Kürtler inadına direniyor. Ve bu direniş sadece bir onuru kurtarma direnişi değildir. Olmamalıdır. Bu direnişle kader değiştirilebilecek bir tarih an yakalanabilir. Tüm Ortadoğu yeniden düzenlenirken Kürtler bu kez tarihe ciddi bir not düşerek kendi özgürlükleri elde edebilirler.
Evet, tarihi anlar yaşanıyor. Ancak bu tarihi anlarda direnişler eskisi gibi dediğimiz gibi sadece onuru kurtarmak için olmamalıdır. Bunun içinde direniş çok sert olmak zorunda.

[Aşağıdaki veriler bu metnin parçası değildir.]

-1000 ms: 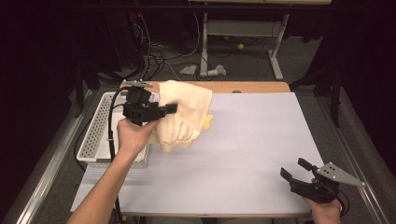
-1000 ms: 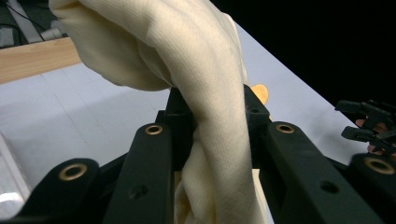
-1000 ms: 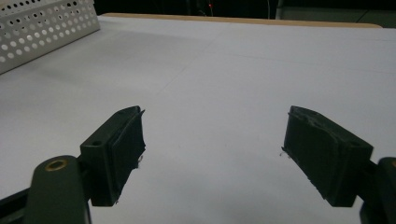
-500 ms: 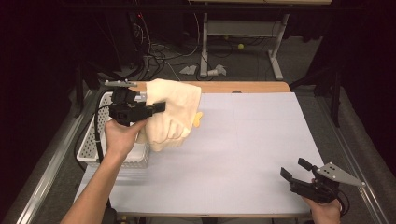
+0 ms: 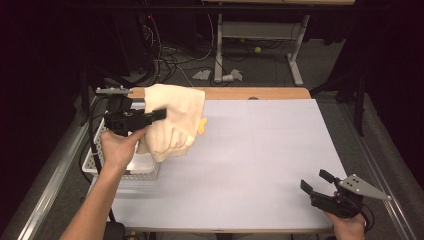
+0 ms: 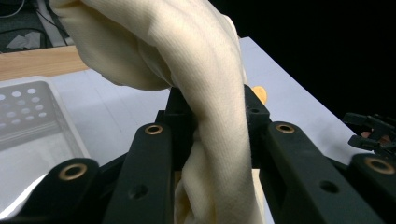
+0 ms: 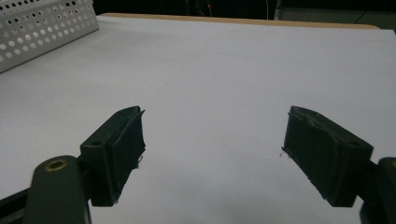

Özelde de halk boyutunda direniş çok sert ve kitlesel olmak zorunda. Yanı başımızda bir Yunanistan’da ekonomik krize karşı gösterilen radikal duruşunun çok mu ama çok ötesinde daha sert bir duruş ve direniş gösterilmek zorunda. Arap komşularımızın Tahrir Meydanında 300-400 bin insanla haftalarca sürdürdükleri direnişi kat be kat aşan bir nicelik, nitelik ve yoğunlukla yüklenmekten başka artık bizlerin, Kürt halkın çaresi kalmamıştır.
Diyorlar ya; “yürü ya kulum” aynen bu slogan temelinde yürüyerek önümüzde duran tüm çitleri yıkıp aşmak için bu kez daha ileri düzeyde bir direnişin tam ortasında yerimizi almasını bilir isek, Kürtlerin yüz yıllarca hak ettikleri kader tayin edici özgürlüğü mutlaka yakalayacağımız kesindir.
Bunun için diyoruz ki; Tarihi Direniş Anları’nı yaşıyoruz. Bu direnişe nasıl katılacağımız ise biz Kürtlerin özgürlük sorunumuzu çözüp çözmeyeceğimizi gösterecektir.